- **DIRECTIONS**: Word for word, set down the entries that follow.

[Stored dataset items]
==========

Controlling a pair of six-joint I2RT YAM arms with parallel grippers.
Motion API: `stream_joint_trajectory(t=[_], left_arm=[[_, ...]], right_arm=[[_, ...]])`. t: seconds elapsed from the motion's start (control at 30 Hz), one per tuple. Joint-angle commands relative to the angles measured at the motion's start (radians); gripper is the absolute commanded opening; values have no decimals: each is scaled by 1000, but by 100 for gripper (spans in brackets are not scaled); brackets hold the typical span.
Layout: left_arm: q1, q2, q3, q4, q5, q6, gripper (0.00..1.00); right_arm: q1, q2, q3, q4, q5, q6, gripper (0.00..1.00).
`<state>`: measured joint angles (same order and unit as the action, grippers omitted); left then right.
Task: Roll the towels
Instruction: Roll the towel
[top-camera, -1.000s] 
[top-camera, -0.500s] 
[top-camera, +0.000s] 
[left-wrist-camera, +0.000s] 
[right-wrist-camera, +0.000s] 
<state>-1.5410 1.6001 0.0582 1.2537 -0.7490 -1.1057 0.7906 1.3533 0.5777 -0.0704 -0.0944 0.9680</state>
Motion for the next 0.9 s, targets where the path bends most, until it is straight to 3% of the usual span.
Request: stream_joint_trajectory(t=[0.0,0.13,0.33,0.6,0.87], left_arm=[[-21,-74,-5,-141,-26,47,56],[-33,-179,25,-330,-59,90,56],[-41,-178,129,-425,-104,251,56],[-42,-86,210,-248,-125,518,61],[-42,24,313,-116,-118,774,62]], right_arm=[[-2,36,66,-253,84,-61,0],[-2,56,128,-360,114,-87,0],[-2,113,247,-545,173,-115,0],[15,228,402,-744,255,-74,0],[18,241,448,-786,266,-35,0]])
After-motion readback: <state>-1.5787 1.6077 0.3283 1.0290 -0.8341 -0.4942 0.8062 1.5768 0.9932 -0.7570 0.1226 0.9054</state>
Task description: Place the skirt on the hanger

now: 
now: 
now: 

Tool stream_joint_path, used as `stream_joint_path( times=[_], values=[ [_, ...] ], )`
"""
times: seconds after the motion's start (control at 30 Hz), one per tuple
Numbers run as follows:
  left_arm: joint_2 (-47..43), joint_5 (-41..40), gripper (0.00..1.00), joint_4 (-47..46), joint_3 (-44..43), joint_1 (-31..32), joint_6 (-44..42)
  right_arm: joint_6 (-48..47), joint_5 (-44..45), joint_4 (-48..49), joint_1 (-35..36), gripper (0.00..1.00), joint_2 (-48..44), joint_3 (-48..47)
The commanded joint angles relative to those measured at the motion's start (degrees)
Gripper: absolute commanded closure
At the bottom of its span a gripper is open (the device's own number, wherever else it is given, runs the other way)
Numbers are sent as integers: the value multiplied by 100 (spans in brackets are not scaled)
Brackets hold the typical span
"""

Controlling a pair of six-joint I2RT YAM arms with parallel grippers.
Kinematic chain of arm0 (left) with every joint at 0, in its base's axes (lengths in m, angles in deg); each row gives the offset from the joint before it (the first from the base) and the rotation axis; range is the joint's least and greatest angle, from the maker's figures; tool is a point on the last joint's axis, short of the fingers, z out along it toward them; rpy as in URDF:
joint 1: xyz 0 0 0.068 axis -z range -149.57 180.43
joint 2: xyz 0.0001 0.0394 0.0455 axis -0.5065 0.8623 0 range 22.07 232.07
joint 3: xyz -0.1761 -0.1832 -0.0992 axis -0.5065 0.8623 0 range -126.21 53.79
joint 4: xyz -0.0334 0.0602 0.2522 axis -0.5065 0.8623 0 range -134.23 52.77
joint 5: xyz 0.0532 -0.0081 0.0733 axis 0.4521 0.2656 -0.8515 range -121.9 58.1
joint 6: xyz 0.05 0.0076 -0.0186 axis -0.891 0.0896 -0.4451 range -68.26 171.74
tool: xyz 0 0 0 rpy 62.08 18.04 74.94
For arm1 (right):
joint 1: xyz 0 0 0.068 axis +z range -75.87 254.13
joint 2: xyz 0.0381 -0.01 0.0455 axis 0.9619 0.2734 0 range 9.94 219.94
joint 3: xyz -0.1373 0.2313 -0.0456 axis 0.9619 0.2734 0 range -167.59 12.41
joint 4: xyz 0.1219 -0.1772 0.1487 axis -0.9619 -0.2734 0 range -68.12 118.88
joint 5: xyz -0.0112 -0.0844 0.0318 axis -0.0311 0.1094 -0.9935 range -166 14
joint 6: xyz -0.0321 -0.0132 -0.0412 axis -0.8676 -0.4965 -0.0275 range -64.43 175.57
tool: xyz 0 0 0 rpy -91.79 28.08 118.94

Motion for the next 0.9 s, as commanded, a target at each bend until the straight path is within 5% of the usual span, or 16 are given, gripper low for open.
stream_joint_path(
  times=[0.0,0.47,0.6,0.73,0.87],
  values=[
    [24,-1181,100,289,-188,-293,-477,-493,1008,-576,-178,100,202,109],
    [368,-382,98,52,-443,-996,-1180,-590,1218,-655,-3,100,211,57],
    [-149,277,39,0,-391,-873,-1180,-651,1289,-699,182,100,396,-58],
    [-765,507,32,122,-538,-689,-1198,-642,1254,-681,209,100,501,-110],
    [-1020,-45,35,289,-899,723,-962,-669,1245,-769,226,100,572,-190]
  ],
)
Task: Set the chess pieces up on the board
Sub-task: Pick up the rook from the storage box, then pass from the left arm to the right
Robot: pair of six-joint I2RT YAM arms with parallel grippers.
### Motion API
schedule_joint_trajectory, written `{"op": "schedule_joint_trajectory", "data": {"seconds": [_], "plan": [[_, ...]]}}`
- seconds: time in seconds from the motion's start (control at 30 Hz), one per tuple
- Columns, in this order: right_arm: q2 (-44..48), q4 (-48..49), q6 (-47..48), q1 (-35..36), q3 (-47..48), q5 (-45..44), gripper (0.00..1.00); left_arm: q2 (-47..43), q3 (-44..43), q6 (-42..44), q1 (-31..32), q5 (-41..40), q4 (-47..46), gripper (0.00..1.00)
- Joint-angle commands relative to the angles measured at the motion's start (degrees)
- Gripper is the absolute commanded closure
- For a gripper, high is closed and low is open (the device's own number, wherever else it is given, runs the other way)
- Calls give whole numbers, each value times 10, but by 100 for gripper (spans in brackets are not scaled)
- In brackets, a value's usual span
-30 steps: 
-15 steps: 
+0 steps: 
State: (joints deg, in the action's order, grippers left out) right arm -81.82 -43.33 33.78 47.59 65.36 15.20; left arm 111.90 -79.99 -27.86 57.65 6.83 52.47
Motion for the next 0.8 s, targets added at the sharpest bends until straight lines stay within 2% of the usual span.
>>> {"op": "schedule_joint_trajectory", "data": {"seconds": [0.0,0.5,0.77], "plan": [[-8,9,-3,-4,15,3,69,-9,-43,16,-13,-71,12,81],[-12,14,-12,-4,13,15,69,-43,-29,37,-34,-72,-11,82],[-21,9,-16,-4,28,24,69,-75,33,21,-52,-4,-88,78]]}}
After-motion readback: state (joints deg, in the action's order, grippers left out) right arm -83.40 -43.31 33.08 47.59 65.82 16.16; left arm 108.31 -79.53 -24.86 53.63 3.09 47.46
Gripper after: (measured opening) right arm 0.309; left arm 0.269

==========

- **WRITTEN RESPONSE**:
Controlling a pair of six-joint I2RT YAM arms with parallel grippers.
Motion API: `stream_joint_trajectory(t=[_], left_arm=[[_, ...]], right_arm=[[_, ...]])`. t: seconds elapsed from the motion's start (control at 30 Hz), one per tuple. Joint-angle commands relative to the angles measured at the motion's start (radians); gripper is the absolute commanded opening; values have no decimals: each is scaled by 1000, but by 100 for gripper (spans in brackets are not scaled); brackets hold the typical span.
Layout: left_arm: q1, q2, q3, q4, q5, q6, gripper (0.00..1.00); right_arm: q1, q2, q3, q4, q5, q6, gripper (0.00..1.00).
`<state>`: measured joint angles (same order and unit as the action, grippers omitted); left then right.
Task: Roll the towels
Instruction: Roll the towel
[top-camera, -1.000s] 
[top-camera, -0.500s] 
[top-camera, +0.000s] 
[left-wrist-camera, +0.000s] 
[right-wrist-camera, +0.000s] 
<state>-1.5410 1.6001 0.0582 1.2537 -0.7490 -1.1057 0.7906 1.3533 0.5777 -0.0704 -0.0944 0.9680</state>
Motion for the next 0.9 s, targets where the path bends most, until it is straight to 3% of the usual span.
Request: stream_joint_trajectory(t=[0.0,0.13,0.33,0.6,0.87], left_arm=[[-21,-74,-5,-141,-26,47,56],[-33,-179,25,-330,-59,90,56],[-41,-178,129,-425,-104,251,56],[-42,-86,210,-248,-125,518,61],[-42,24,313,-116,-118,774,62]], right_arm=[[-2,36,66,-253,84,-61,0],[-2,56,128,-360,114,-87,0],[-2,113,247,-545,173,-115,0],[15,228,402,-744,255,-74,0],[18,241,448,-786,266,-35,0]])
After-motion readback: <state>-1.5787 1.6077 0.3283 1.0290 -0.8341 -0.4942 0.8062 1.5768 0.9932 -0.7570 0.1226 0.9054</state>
Task description: Place the skirt on the hanger

now: 
now: 
now: 

Tool stream_joint_path, used as `stream_joint_path( times=[_], values=[ [_, ...] ], )`
"""
times: seconds after the motion's start (control at 30 Hz), one per tuple
Numbers run as follows:
  left_arm: joint_2 (-47..43), joint_5 (-41..40), gripper (0.00..1.00), joint_4 (-47..46), joint_3 (-44..43), joint_1 (-31..32), joint_6 (-44..42)
  right_arm: joint_6 (-48..47), joint_5 (-44..45), joint_4 (-48..49), joint_1 (-35..36), gripper (0.00..1.00), joint_2 (-48..44), joint_3 (-48..47)
The commanded joint angles relative to those measured at the motion's start (degrees)
Gripper: absolute commanded closure
At the bottom of its span a gripper is open (the device's own number, wherever else it is given, runs the other way)
Numbers are sent as integers: the value multiplied by 100 (spans in brackets are not scaled)
Brackets hold the typical span
"""

Controlling a pair of six-joint I2RT YAM arms with parallel grippers.
Kinematic chain of arm0 (left) with every joint at 0, in its base's axes (lengths in m, angles in deg); each row gives the offset from the joint before it (the first from the base) and the rotation axis; range is the joint's least and greatest angle, from the maker's figures; tool is a point on the last joint's axis, short of the fingers, z out along it toward them; rpy as in URDF:
joint 1: xyz 0 0 0.068 axis -z range -149.57 180.43
joint 2: xyz 0.0001 0.0394 0.0455 axis -0.5065 0.8623 0 range 22.07 232.07
joint 3: xyz -0.1761 -0.1832 -0.0992 axis -0.5065 0.8623 0 range -126.21 53.79
joint 4: xyz -0.0334 0.0602 0.2522 axis -0.5065 0.8623 0 range -134.23 52.77
joint 5: xyz 0.0532 -0.0081 0.0733 axis 0.4521 0.2656 -0.8515 range -121.9 58.1
joint 6: xyz 0.05 0.0076 -0.0186 axis -0.891 0.0896 -0.4451 range -68.26 171.74
tool: xyz 0 0 0 rpy 62.08 18.04 74.94
For arm1 (right):
joint 1: xyz 0 0 0.068 axis +z range -75.87 254.13
joint 2: xyz 0.0381 -0.01 0.0455 axis 0.9619 0.2734 0 range 9.94 219.94
joint 3: xyz -0.1373 0.2313 -0.0456 axis 0.9619 0.2734 0 range -167.59 12.41
joint 4: xyz 0.1219 -0.1772 0.1487 axis -0.9619 -0.2734 0 range -68.12 118.88
joint 5: xyz -0.0112 -0.0844 0.0318 axis -0.0311 0.1094 -0.9935 range -166 14
joint 6: xyz -0.0321 -0.0132 -0.0412 axis -0.8676 -0.4965 -0.0275 range -64.43 175.57
tool: xyz 0 0 0 rpy -91.79 28.08 118.94

Motion for the next 0.9 s, as commanded, a target at each bend until the straight path is within 5% of the usual span, or 16 are given, gripper low for open.
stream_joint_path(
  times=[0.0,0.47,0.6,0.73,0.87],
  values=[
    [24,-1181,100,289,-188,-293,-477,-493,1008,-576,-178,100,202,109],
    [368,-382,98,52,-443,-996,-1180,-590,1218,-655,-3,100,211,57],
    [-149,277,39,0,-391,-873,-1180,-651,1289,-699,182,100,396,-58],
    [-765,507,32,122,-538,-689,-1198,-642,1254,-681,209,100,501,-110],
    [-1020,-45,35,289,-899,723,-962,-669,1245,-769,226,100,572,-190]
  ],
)
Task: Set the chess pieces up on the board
Sub-task: Pick up the rook from the storage box, then pass from the left arm to the right
Robot: pair of six-joint I2RT YAM arms with parallel grippers.
### Motion API
schedule_joint_trajectory, written `{"op": "schedule_joint_trajectory", "data": {"seconds": [_], "plan": [[_, ...]]}}`
- seconds: time in seconds from the motion's start (control at 30 Hz), one per tuple
- Columns, in this order: right_arm: q2 (-44..48), q4 (-48..49), q6 (-47..48), q1 (-35..36), q3 (-47..48), q5 (-45..44), gripper (0.00..1.00); left_arm: q2 (-47..43), q3 (-44..43), q6 (-42..44), q1 (-31..32), q5 (-41..40), q4 (-47..46), gripper (0.00..1.00)
- Joint-angle commands relative to the angles measured at the motion's start (degrees)
- Gripper is the absolute commanded closure
- For a gripper, high is closed and low is open (the device's own number, wherever else it is given, runs the other way)
- Calls give whole numbers, each value times 10, but by 100 for gripper (spans in brackets are not scaled)
- In brackets, a value's usual span
-30 steps: 
-15 steps: 
+0 steps: 
State: (joints deg, in the action's order, grippers left out) right arm -81.82 -43.33 33.78 47.59 65.36 15.20; left arm 111.90 -79.99 -27.86 57.65 6.83 52.47
Motion for the next 0.8 s, targets added at the sharpest bends until straight lines stay within 2% of the usual span.
>>> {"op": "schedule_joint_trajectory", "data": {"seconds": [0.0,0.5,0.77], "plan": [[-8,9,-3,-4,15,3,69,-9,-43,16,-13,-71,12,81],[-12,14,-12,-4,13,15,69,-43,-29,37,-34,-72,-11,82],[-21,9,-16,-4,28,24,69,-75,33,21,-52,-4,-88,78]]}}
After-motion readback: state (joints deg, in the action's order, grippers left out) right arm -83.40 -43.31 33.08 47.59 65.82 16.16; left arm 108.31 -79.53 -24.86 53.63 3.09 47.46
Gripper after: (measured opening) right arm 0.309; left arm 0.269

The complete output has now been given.